OSI wins a US DOE Grant to develop supply chain software
10 January 2012
We are excited to learn that the US Department of Energy (DOE) has endorsed our ideas in how supply chain software should be developed and deployed. This project will bring to market a manufacturing process scheduling tool built on a novel hardware architecture.
The exact topic of the project is: “Optimization-Based Production Scheduling for Complex Manufacturing Plants Delivered as a Service using High Performance Computing Architecture & Algorithms”
This is a joint effort between Optimal Solutions & The University of Wisconsin's

Chemical Engineering Department.
This project will address the problem of dimensionality in today’s optimization based approaches to scheduling jobs in manufacturing, which often results in inferior solutions that cannot be scaled to real manufacturing environments. It is expected to result in increased efficiency and global competitiveness in this sector and lead to the creation of new manufacturing jobs.

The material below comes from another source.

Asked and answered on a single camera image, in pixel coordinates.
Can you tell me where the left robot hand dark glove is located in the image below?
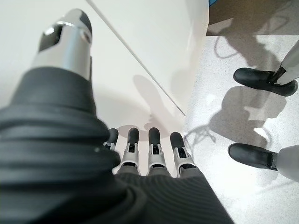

PROJECT DESCRIPTION IN LAY-PERSON'S TERMS:
Manufacturing plants spend a lot of time and energy to schedule their plant operations. They often end up doing a poor job of scheduling their plants because of the complexity involved and hence incur large production costs - in the form of higher utility, raw material, and product wastage costs. Our tool will help them arrive at optimal schedules so that they can schedule well and reduce these costs & wastage. Our tool will also be delivering the scheduling technology as a "service" which means that customers need not install this as a software but simply access the technology via the web for a 'pay-as-you-go' fee - which will help them avoid expensive IT hardware, license, & maintenance costs. This will allow a large numbers of small and medium companies to access the technology which is available to only a few large companies today.
This is in line with the consulting services OSI provides to its customers today. In our offerings today, OSI provides the above as a custom-built software. The SBIR project allows us to "productize" this idea so we can bring the idea to a larger market.